The health ministry's instead belated action in this consideration comes after the Supreme Court's latest instruction to the government while providing its order in a writ case filed by the NGO Swasthya Adhikar Manch, Indore towards the ministry of health and family welfare concerning lack of visibility in clinical studies. As per the apex court order dated on 21.10.2013, in regard of 5 international clinical studies for which acceptance has been given by the DCGI office from January 1, 2013 to August 31, 2013, before the clinical studies are performed, proper preventative measure should be designed or administrative direction should be granted which makes sure that audio-visual documenting of the informed consent procedure of the participants is done and the documentation conserved, sticking to the principles of confidentially.
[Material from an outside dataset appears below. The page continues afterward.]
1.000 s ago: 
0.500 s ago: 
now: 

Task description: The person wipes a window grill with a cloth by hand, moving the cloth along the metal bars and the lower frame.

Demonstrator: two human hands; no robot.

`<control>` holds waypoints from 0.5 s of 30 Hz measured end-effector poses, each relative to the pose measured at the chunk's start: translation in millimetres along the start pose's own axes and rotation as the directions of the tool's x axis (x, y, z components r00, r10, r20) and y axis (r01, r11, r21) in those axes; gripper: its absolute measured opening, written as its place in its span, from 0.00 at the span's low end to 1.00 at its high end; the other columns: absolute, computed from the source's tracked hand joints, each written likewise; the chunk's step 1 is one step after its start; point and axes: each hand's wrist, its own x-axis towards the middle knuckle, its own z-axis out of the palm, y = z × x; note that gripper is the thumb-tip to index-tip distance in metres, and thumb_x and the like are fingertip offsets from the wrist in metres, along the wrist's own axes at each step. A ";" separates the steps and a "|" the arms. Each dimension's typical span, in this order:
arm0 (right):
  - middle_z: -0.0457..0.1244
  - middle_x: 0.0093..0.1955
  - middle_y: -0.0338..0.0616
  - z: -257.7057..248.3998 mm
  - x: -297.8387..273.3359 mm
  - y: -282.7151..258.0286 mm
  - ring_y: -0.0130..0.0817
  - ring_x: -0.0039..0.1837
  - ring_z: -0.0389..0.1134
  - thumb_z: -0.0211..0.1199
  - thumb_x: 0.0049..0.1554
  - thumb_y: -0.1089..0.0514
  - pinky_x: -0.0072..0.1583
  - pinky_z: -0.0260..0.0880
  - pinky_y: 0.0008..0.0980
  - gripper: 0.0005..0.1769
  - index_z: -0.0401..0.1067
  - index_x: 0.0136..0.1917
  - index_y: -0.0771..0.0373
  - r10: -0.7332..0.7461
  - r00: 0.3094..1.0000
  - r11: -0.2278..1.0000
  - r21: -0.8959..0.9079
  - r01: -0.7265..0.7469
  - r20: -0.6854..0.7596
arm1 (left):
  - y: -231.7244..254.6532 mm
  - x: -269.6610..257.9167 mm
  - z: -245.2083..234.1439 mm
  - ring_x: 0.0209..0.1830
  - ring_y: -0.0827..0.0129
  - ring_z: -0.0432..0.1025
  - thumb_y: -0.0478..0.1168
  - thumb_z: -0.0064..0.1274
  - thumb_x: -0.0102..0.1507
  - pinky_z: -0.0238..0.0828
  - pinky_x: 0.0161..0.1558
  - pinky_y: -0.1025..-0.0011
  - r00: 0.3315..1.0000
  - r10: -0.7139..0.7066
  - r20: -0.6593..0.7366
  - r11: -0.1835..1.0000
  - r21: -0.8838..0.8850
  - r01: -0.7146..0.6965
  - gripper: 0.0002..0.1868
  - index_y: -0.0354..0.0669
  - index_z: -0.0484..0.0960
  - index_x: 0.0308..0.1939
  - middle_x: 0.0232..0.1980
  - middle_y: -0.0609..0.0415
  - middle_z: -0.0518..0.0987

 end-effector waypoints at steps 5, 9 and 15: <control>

“In view of the above, it has been made the decision with the acceptance of the ministry of health and family welfare, that in all clinical studies, in addition to the necessity of acquiring written informed consent, audio-visual documenting of the informed consent method of each trial participent, which includes the process of offering information to the subject and his/her knowing on such consent is necessary to be done while sticking to the principles of confidentially. Such audio-visual documenting and related documentation would be maintained. This is appropriate to the new subjects to be registered in all clinical studies such as global clinical trials,” Drugs Controller General of India (DCGI) Dr GN Singh in his order said, and added additional that “All the sponsors/investigators/institutes/organisations and other stakeholders engaged in perform of clinical studies in the nation are hereby instructed to stick to the above necessity of audio-visual recording of informed consent procedure of trial subjects with instant effect.